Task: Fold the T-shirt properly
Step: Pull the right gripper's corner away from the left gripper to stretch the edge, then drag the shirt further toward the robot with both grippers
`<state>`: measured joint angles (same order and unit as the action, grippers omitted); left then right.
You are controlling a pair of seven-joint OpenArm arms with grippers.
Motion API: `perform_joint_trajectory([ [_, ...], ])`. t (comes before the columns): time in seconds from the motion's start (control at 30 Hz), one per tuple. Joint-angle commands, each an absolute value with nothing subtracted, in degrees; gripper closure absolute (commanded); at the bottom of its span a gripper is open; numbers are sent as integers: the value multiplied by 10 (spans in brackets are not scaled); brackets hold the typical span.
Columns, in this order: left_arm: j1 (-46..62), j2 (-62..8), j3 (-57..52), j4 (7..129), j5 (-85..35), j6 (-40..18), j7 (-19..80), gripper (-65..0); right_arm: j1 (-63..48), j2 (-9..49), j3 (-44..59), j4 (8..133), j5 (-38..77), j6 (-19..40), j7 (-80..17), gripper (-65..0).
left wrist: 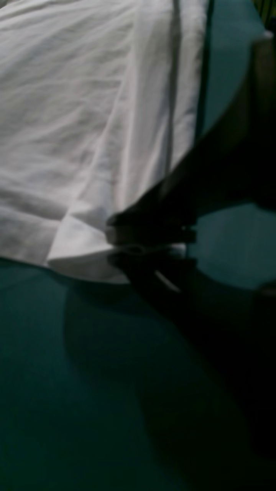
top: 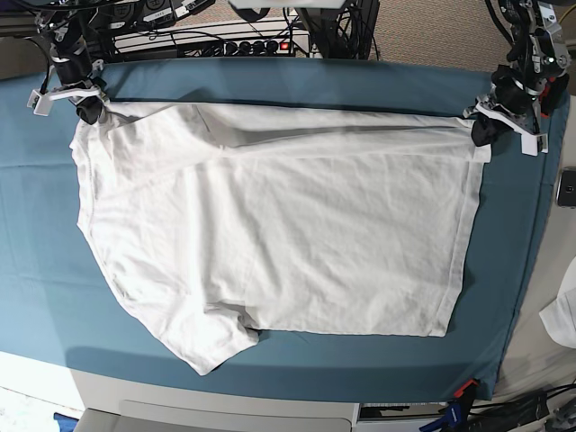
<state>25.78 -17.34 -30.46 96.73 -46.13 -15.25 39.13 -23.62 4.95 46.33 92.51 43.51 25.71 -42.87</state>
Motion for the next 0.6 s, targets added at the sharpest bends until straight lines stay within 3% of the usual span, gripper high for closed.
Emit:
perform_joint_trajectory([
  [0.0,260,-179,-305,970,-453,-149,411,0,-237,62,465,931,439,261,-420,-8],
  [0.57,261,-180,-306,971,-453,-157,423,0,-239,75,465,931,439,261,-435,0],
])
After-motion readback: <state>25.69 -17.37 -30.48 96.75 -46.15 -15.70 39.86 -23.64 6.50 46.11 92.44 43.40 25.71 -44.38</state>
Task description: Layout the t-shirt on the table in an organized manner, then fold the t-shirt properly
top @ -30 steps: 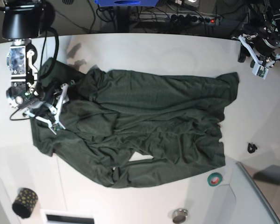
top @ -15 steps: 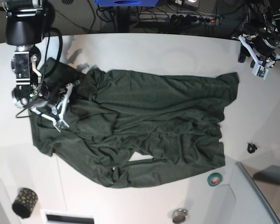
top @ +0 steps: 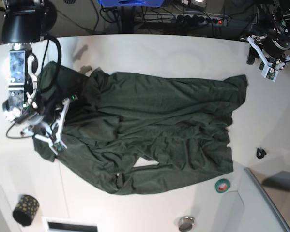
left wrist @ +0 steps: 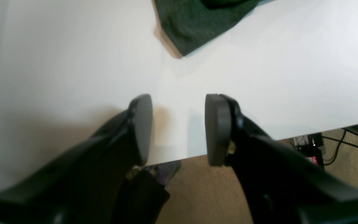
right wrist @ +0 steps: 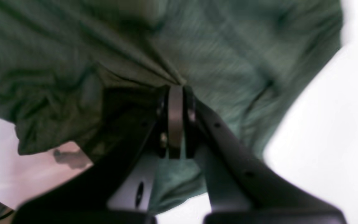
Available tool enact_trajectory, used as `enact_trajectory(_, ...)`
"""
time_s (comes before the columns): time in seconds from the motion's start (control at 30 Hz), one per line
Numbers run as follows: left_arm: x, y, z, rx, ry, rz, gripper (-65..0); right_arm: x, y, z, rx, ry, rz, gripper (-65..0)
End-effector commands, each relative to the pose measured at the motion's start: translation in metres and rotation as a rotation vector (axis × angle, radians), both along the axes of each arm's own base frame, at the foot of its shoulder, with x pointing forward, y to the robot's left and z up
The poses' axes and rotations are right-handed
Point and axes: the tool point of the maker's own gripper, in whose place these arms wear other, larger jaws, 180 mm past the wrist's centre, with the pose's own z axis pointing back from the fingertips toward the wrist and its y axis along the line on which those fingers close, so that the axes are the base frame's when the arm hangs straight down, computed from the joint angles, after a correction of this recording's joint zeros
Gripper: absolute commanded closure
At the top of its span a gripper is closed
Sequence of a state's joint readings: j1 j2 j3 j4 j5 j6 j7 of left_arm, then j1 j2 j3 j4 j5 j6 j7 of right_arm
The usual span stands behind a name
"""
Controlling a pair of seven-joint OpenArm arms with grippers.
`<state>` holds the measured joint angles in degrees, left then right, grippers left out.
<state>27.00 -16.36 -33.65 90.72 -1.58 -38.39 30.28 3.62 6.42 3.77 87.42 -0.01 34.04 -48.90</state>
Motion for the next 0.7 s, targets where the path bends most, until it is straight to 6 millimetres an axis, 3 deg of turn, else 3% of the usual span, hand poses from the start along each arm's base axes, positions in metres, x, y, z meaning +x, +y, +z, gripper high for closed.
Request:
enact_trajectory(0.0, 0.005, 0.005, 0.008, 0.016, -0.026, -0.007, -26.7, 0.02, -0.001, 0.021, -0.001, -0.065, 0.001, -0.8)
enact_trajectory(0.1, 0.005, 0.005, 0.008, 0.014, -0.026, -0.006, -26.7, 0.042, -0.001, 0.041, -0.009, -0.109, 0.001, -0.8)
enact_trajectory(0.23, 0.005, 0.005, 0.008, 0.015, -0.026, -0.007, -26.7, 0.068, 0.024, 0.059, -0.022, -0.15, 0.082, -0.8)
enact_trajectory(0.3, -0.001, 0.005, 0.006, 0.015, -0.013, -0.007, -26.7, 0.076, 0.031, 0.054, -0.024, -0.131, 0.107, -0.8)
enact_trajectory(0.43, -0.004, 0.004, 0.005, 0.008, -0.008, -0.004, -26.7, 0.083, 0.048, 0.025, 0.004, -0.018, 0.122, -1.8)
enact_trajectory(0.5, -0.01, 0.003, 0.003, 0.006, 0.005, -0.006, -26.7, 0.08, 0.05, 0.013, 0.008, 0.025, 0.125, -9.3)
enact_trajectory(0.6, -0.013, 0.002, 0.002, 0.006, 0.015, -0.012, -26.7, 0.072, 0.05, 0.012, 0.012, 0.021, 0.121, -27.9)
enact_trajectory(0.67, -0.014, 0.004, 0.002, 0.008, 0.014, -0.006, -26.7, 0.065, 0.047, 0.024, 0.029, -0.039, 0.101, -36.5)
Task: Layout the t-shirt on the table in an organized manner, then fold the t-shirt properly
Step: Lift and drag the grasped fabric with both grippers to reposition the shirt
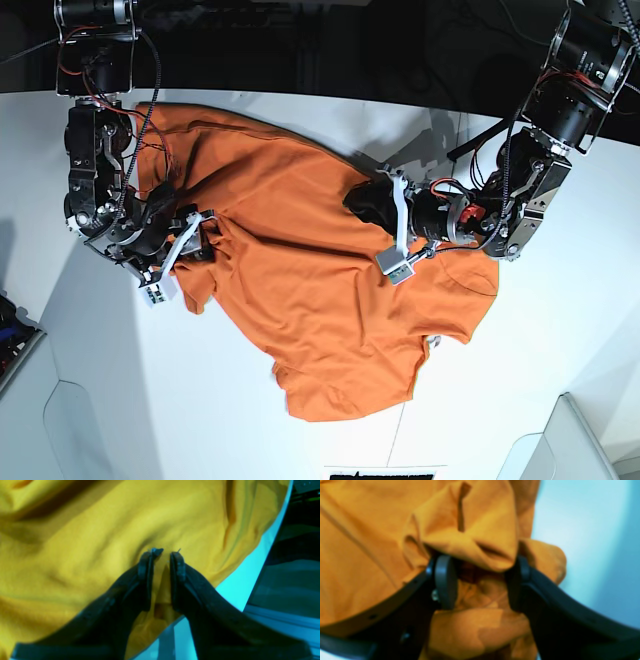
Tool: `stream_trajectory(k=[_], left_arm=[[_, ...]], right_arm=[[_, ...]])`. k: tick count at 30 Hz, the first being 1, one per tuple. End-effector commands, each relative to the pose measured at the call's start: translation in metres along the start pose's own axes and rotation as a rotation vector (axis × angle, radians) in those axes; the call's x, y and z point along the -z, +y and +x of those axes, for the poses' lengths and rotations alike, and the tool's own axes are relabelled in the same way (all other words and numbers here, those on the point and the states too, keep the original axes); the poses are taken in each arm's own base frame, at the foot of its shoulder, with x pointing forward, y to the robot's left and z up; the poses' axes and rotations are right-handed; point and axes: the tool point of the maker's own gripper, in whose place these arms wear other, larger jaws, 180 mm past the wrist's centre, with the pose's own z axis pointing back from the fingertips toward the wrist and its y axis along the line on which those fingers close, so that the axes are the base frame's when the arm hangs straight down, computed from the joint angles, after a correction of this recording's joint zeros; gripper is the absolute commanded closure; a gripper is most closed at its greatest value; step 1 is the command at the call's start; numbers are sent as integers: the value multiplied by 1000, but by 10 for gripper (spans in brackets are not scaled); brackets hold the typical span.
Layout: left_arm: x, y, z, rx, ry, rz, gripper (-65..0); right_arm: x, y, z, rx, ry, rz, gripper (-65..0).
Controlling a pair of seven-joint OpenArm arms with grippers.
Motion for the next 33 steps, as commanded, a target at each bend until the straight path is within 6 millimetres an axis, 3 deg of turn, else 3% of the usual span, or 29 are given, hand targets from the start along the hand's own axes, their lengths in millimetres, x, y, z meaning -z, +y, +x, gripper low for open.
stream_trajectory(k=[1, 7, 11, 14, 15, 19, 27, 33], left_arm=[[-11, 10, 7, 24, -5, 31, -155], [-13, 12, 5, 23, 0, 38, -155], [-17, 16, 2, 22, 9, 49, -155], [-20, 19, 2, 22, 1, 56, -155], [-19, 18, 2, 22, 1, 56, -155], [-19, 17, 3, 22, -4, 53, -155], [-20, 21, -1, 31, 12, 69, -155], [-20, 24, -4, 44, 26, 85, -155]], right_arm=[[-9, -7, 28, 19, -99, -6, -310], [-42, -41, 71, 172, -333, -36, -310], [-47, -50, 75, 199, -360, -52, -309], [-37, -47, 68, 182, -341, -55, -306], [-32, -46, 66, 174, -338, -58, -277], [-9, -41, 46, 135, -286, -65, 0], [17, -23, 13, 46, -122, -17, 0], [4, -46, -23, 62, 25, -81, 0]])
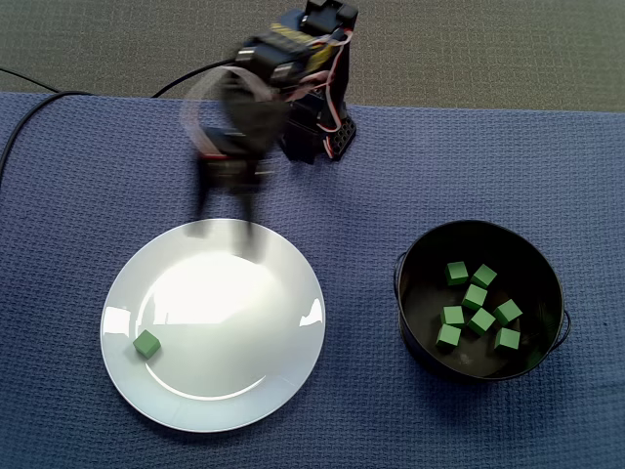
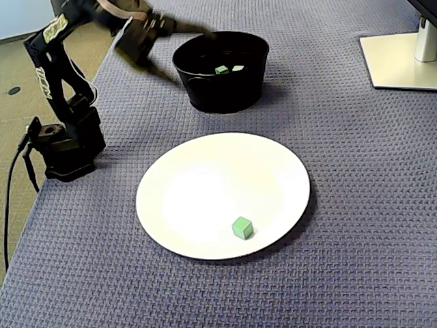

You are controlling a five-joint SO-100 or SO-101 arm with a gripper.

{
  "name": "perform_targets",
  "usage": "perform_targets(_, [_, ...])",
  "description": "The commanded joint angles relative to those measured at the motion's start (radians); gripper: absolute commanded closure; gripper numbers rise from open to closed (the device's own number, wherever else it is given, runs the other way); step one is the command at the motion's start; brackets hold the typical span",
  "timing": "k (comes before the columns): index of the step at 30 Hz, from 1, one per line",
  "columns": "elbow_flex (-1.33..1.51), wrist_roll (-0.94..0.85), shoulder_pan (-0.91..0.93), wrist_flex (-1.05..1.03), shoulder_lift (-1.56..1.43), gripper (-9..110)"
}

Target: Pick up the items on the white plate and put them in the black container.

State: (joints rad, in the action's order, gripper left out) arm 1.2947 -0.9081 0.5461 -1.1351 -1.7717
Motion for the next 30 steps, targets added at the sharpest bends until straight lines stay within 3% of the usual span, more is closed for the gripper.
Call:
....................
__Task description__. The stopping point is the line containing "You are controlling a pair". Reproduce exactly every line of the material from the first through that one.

__Written answer__.
Task: Fold the T-shirt properly
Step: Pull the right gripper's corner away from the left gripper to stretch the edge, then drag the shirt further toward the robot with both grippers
`<state>`: measured joint angles (same order and unit as the action, grippers omitted); left then right.
You are controlling a pair of seven-joint OpenArm arms with grippers.

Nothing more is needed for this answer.